__INSTRUCTIONS TO FOLLOW__
This exercise calls for every record to be set down again, exactly and in full.

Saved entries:
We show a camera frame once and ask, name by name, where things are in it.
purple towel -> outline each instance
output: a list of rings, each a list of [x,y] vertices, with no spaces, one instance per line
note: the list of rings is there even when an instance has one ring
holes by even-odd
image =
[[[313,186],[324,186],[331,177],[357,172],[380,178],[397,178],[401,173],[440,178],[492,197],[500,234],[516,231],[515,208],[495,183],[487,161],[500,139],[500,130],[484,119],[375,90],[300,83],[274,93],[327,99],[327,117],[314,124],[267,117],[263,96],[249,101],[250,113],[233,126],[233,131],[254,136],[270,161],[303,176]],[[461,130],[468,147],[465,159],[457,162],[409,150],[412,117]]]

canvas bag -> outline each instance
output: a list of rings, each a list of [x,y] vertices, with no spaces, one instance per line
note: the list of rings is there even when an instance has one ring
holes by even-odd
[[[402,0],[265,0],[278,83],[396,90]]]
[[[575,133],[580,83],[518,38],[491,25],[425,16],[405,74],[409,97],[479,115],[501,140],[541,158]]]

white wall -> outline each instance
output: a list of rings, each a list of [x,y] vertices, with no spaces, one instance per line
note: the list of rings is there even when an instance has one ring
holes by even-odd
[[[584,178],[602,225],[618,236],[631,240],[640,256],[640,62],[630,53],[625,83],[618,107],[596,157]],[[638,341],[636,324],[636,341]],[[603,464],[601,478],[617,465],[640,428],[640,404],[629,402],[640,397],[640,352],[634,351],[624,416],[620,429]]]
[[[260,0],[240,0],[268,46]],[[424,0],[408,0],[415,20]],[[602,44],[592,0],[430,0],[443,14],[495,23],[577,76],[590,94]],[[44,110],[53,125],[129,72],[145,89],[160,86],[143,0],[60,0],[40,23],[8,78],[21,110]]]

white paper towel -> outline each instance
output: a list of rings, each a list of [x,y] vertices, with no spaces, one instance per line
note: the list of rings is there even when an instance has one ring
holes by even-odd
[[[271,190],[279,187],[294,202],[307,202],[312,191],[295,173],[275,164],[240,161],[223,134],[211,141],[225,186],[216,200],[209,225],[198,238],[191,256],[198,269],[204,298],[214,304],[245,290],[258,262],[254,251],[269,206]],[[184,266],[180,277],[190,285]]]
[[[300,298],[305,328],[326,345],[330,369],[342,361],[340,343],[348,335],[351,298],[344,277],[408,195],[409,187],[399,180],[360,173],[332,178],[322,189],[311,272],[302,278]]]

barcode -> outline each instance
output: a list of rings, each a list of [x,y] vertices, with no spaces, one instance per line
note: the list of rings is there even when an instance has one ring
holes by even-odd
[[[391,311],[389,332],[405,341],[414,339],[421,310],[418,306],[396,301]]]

__ANSWER__
We show a camera frame once and ask, name by name, where things are in it.
purple towel -> outline each instance
output: a list of rings, each a list of [x,y] vertices, with no spaces, one instance per line
note: the list of rings is there even when an instance has one ring
holes by even-odd
image =
[[[313,186],[324,186],[331,177],[357,172],[380,178],[397,178],[401,173],[440,178],[492,197],[500,234],[516,231],[515,208],[495,183],[487,161],[500,139],[500,130],[484,119],[375,90],[300,83],[274,93],[327,99],[327,117],[314,124],[267,117],[263,96],[249,101],[250,113],[233,126],[233,131],[254,136],[270,161],[303,176]],[[461,130],[468,147],[465,159],[457,162],[409,150],[412,117]]]

canvas bag -> outline each instance
output: a list of rings, each a list of [x,y] vertices, with no spaces, one instance per line
note: the list of rings is there even when an instance has one ring
holes by even-odd
[[[402,0],[265,0],[278,83],[396,90]]]
[[[575,133],[580,83],[518,38],[491,25],[425,16],[405,74],[409,97],[479,115],[501,140],[541,158]]]

white wall -> outline each instance
output: a list of rings, each a list of [x,y] vertices, with no spaces, one instance per line
note: the list of rings is there even when an instance has one ring
holes by even-odd
[[[584,178],[602,225],[618,236],[631,240],[640,256],[640,62],[630,53],[625,83],[618,107],[596,157]],[[638,341],[636,324],[636,341]],[[603,464],[601,478],[617,465],[640,428],[640,404],[629,402],[640,397],[640,352],[634,351],[624,416],[620,429]]]
[[[260,0],[240,0],[268,46]],[[424,0],[408,0],[415,20]],[[602,44],[592,0],[430,0],[443,14],[495,23],[577,76],[590,94]],[[44,110],[53,125],[129,72],[145,89],[160,86],[143,0],[60,0],[40,23],[8,78],[21,110]]]

white paper towel -> outline each instance
output: a list of rings, each a list of [x,y] vertices, with no spaces, one instance per line
note: the list of rings is there even when an instance has one ring
holes by even-odd
[[[271,190],[279,187],[294,202],[307,202],[312,191],[295,173],[275,164],[240,161],[223,134],[211,141],[225,186],[216,200],[209,225],[198,238],[191,256],[198,269],[204,298],[214,304],[245,290],[258,262],[254,251],[269,206]],[[184,266],[180,277],[190,285]]]
[[[300,298],[305,328],[326,345],[330,369],[342,361],[340,343],[348,335],[351,298],[344,277],[408,195],[409,187],[399,180],[360,173],[332,178],[322,189],[311,272],[302,278]]]

barcode -> outline each instance
output: a list of rings, each a list of [x,y] vertices, with no spaces, one instance per line
note: the list of rings is there even when an instance has one ring
holes by even-odd
[[[391,311],[389,332],[405,341],[414,339],[421,310],[418,306],[396,301]]]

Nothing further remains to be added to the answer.